> _The task_
Check each line of the data below for the string "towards", then state how many have it and nothing else.

> _Entries provided_
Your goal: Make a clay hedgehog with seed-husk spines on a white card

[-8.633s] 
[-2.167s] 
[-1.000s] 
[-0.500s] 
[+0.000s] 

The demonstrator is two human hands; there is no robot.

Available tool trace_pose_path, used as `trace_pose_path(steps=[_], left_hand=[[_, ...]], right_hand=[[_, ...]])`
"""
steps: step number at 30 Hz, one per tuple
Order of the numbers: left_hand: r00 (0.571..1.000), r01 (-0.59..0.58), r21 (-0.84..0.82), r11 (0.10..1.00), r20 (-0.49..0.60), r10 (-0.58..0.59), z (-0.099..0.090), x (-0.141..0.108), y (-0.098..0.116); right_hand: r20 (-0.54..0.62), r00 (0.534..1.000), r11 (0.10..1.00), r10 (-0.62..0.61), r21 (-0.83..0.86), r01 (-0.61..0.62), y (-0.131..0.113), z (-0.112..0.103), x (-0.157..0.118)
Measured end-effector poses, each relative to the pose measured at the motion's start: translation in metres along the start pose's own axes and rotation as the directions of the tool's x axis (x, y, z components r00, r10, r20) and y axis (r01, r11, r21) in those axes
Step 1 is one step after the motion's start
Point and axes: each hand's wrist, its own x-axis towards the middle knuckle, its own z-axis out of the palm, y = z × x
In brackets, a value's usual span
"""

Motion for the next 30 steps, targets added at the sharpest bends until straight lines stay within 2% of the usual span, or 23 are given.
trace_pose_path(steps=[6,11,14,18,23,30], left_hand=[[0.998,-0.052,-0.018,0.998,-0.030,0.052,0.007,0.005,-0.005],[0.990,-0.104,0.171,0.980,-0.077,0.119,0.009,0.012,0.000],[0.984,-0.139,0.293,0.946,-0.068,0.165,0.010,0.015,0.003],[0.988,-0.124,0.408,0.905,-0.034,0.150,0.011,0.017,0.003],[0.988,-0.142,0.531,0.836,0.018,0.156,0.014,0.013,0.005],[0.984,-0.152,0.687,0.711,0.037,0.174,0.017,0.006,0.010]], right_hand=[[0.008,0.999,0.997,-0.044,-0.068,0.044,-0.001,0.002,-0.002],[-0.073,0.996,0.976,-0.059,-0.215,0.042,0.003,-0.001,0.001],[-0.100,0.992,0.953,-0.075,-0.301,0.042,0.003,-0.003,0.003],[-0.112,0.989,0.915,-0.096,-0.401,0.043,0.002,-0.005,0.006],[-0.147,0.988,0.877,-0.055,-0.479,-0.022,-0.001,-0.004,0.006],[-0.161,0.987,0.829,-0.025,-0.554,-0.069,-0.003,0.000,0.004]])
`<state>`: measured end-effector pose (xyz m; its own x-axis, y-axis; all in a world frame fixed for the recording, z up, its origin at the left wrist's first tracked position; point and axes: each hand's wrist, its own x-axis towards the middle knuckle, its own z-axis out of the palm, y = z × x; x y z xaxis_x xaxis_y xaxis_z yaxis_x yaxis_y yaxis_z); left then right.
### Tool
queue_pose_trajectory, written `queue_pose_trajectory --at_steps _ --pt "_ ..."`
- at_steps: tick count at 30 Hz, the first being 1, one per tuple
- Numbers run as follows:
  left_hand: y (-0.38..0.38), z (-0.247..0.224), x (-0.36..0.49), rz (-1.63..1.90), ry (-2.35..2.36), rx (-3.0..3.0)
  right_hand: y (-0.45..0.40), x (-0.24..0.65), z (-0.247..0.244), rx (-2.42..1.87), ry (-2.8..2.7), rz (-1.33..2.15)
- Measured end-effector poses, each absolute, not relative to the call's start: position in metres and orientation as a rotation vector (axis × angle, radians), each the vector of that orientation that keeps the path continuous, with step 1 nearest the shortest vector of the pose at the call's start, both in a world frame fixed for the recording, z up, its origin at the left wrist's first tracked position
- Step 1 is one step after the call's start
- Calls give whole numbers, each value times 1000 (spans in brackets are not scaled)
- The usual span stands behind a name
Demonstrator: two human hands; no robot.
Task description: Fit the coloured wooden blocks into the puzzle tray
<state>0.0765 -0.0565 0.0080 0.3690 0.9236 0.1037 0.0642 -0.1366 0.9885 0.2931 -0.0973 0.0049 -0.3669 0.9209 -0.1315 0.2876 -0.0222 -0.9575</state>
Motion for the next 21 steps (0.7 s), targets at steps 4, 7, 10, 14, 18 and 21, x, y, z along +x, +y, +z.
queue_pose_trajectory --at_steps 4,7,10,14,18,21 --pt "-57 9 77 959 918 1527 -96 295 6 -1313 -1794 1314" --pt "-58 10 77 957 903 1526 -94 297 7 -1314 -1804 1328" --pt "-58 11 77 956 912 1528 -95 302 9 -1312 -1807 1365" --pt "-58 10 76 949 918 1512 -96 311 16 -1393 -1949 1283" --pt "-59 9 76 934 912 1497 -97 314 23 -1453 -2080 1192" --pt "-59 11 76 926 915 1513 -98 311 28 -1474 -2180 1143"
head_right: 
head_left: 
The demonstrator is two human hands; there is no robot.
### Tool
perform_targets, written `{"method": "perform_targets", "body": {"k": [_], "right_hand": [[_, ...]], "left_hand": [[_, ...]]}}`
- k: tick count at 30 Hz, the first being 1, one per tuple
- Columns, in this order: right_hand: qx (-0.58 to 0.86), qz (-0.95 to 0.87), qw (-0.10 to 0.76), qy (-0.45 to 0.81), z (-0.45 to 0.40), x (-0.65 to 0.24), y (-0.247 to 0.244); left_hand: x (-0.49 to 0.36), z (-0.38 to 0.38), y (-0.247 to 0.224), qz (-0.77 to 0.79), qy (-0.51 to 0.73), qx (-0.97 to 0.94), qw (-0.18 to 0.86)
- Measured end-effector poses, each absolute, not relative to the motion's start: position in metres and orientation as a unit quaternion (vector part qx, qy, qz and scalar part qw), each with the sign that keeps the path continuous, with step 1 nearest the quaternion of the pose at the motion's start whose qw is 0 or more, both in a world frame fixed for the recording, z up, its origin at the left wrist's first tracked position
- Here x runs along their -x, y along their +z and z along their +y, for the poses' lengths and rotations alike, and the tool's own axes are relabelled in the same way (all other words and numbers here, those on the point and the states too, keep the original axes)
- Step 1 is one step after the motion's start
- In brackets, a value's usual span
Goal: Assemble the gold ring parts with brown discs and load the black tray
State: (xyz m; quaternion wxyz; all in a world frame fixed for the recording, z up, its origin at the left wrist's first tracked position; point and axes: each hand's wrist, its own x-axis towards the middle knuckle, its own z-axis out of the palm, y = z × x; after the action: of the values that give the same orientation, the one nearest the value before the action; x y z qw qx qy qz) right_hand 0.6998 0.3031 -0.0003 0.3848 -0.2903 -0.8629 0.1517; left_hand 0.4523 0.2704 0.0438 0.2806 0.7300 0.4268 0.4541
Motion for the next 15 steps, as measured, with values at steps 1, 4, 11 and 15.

> _Response_
3